Well, maybe I should first ask, did you now that those punctuation marks that look like faces on their sides actually had a name? And that they have different names for the style type depending upon the expression orientation and where in the world they were developed or what software you're using? There's even documentation on the first known use of the original smiley-face emoticon and a kickstarter for an emoji keyboard. But like casual Fridays and Holiday parties, those collection of silly faces have become an accepted part of business communications despite their non-business like nature.
Are emoticons making social media communicating easier or easier to avoid real emotions?How do you feel about emoticons?

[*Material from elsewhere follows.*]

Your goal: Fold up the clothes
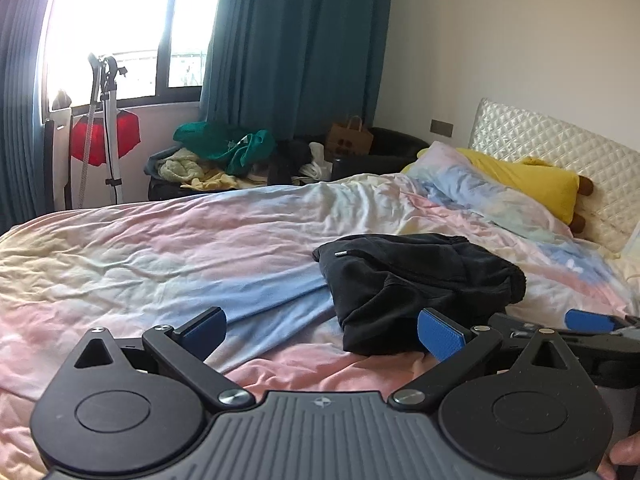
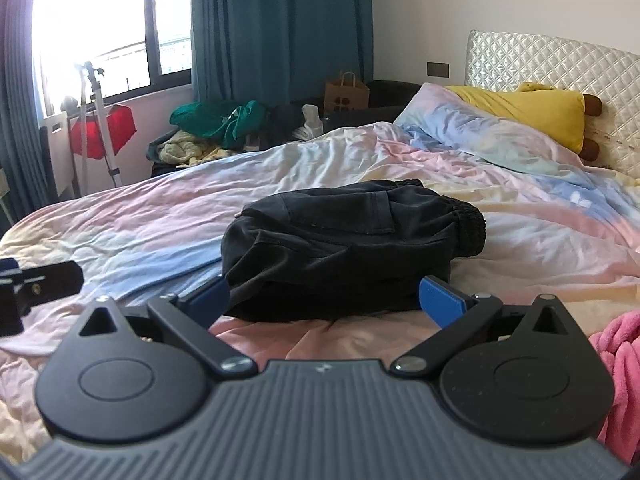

It seems that emotion icons, (better known by the portmanteau emoticon), and their pictograph close cousin emoji are part of every communication, built into email clients, Facebook, and many other platforms. Some applications will even turn your emoticons into emoji automatically like a picture auto-correct. And when dictating a message, my mobile phone will turn the words "smiley-face" first into an emoticon then into an emoji when I hit send. Like it or not.
Of course like many things in pop culture, the business world has embraced the practice and I see social media hieroglyphs on everything from elevators to smart phones. Emoticons are world-business friendly, right? -- or is it just cheaper to print a universal icon than in multiple languages? And in correspondence, emoticons humanize and add personality, right? -- particularly when the sender doesn't possess much of any.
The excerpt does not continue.